# [Work instruction]
Below is a listing; give only the number of its lines that contain the word "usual".

# [Dataset excerpt]
┌──

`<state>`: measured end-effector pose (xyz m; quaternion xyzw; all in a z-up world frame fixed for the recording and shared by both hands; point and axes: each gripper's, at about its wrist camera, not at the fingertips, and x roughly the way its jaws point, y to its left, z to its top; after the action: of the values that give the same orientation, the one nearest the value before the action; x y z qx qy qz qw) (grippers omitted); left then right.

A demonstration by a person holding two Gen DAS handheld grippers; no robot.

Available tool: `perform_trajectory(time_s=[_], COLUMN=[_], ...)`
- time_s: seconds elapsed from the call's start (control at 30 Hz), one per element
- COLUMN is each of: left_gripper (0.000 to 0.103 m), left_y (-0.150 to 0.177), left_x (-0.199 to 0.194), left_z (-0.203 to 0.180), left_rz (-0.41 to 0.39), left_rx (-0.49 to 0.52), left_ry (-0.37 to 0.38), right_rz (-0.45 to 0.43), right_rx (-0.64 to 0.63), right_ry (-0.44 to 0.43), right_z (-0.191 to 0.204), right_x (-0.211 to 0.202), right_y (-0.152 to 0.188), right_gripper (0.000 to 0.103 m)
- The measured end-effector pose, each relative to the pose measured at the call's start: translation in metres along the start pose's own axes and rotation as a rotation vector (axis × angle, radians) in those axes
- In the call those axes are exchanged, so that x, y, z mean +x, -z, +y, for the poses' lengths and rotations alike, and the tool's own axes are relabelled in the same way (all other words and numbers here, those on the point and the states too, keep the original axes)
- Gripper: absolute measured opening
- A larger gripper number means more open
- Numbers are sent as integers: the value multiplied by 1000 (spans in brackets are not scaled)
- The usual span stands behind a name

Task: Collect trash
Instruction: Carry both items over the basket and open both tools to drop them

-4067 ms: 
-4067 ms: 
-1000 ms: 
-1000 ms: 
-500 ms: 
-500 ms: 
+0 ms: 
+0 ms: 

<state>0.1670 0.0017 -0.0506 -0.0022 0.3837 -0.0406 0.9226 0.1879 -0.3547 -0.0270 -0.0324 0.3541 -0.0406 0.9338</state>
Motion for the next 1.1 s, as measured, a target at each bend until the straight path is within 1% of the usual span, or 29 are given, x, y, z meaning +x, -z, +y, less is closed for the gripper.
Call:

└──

# [Your solution]
2